**Required action**
How many lines in the entries below contain the string "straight"? Reply with the number only.

(Stored entries)

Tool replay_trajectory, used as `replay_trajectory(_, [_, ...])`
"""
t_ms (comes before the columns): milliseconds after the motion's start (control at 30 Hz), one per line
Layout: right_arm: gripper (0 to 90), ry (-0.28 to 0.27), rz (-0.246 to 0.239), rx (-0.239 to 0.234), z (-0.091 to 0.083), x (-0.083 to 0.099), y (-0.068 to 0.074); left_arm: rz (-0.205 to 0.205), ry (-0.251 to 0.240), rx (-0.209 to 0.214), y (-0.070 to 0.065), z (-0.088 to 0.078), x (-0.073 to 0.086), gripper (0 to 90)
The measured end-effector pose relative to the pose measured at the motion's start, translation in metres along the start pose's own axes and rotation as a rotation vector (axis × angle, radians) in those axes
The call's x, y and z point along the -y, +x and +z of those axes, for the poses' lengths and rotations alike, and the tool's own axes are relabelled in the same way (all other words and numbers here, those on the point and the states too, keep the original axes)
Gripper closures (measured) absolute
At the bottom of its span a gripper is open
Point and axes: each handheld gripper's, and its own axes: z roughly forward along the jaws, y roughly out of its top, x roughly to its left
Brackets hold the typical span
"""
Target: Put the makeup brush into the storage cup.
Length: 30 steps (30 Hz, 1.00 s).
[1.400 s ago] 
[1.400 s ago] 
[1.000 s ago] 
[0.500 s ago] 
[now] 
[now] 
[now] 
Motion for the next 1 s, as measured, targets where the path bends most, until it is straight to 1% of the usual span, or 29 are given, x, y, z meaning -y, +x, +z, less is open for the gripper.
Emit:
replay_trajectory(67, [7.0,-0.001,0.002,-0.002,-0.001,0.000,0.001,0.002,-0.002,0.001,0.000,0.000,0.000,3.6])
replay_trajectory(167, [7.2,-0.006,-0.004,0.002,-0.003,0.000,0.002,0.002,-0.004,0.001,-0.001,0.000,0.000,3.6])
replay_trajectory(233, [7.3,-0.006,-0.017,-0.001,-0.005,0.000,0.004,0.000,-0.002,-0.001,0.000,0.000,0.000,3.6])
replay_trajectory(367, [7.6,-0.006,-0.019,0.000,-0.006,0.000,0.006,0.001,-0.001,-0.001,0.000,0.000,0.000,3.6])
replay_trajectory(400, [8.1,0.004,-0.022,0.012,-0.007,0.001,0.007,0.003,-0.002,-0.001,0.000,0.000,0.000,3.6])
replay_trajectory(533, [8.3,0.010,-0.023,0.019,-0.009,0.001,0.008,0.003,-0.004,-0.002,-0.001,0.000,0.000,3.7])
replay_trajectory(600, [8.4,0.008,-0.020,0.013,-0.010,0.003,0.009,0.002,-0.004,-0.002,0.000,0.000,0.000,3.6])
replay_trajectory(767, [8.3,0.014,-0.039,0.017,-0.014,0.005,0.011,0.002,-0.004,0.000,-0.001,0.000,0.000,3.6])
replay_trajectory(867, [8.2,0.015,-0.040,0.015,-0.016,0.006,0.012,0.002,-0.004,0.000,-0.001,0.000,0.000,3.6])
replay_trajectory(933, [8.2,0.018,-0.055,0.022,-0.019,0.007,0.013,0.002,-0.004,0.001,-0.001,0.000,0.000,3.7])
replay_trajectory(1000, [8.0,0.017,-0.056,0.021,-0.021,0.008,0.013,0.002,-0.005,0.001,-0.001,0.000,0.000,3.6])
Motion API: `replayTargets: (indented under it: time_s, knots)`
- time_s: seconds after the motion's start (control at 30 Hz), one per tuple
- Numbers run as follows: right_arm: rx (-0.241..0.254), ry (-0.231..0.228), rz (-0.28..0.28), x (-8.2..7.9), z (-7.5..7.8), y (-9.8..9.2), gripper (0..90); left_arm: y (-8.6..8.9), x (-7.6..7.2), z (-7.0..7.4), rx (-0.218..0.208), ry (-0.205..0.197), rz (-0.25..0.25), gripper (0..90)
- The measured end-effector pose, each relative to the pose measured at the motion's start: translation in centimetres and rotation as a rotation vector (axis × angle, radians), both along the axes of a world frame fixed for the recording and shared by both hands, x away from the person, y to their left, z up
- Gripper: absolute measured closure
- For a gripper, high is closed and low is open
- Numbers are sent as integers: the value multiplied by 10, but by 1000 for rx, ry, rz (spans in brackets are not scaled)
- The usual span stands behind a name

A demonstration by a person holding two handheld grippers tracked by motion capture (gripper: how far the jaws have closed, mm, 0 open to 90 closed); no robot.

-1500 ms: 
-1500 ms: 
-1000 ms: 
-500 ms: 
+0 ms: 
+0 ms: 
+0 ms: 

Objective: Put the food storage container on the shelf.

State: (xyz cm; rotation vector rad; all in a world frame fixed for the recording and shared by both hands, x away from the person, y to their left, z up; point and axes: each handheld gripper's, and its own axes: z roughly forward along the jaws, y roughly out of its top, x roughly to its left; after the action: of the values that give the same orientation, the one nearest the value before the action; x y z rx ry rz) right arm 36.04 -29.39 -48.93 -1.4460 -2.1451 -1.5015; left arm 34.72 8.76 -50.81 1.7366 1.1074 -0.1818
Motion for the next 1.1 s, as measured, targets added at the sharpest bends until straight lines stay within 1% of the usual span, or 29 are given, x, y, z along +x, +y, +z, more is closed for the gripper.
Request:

**Response to the task**
2